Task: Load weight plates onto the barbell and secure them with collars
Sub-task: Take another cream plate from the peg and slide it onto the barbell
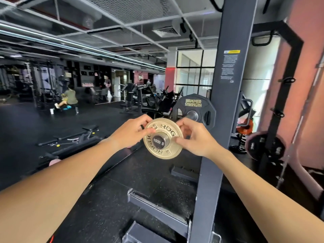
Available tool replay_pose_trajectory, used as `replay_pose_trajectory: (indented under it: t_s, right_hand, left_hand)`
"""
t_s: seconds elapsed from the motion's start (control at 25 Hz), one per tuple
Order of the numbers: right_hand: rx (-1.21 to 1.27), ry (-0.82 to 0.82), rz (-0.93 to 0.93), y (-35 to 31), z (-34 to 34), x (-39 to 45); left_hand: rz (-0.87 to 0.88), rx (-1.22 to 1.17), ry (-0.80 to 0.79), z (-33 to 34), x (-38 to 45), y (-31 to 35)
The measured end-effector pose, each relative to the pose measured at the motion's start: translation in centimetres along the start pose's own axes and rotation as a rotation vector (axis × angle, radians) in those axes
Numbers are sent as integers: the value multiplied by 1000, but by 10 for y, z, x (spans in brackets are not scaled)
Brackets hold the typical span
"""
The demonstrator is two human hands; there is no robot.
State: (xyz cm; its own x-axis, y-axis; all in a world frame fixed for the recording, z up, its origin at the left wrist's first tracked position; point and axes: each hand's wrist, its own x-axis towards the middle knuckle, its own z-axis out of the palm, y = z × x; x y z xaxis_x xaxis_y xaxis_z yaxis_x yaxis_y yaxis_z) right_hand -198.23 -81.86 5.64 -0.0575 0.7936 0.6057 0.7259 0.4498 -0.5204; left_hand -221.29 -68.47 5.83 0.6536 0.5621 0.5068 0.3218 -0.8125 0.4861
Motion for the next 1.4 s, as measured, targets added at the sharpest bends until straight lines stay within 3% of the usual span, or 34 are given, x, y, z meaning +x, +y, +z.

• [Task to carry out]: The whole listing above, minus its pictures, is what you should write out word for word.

• [Exercise output]:
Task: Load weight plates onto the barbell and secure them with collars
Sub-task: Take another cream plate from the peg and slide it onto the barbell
Available tool replay_pose_trajectory, used as `replay_pose_trajectory: (indented under it: t_s, right_hand, left_hand)`
"""
t_s: seconds elapsed from the motion's start (control at 25 Hz), one per tuple
Order of the numbers: right_hand: rx (-1.21 to 1.27), ry (-0.82 to 0.82), rz (-0.93 to 0.93), y (-35 to 31), z (-34 to 34), x (-39 to 45); left_hand: rz (-0.87 to 0.88), rx (-1.22 to 1.17), ry (-0.80 to 0.79), z (-33 to 34), x (-38 to 45), y (-31 to 35)
The measured end-effector pose, each relative to the pose measured at the motion's start: translation in centimetres along the start pose's own axes and rotation as a rotation vector (axis × angle, radians) in those axes
Numbers are sent as integers: the value multiplied by 1000, but by 10 for y, z, x (spans in brackets are not scaled)
Brackets hold the typical span
"""
The demonstrator is two human hands; there is no robot.
State: (xyz cm; its own x-axis, y-axis; all in a world frame fixed for the recording, z up, its origin at the left wrist's first tracked position; point and axes: each hand's wrist, its own x-axis towards the middle knuckle, its own z-axis out of the palm, y = z × x; x y z xaxis_x xaxis_y xaxis_z yaxis_x yaxis_y yaxis_z) right_hand -198.23 -81.86 5.64 -0.0575 0.7936 0.6057 0.7259 0.4498 -0.5204; left_hand -221.29 -68.47 5.83 0.6536 0.5621 0.5068 0.3218 -0.8125 0.4861
Motion for the next 1.4 s, as measured, targets added at the sharpest bends until straight lines stay within 3% of the usual span, or 34 are given, x, y, z meaning +x, +y, +z.

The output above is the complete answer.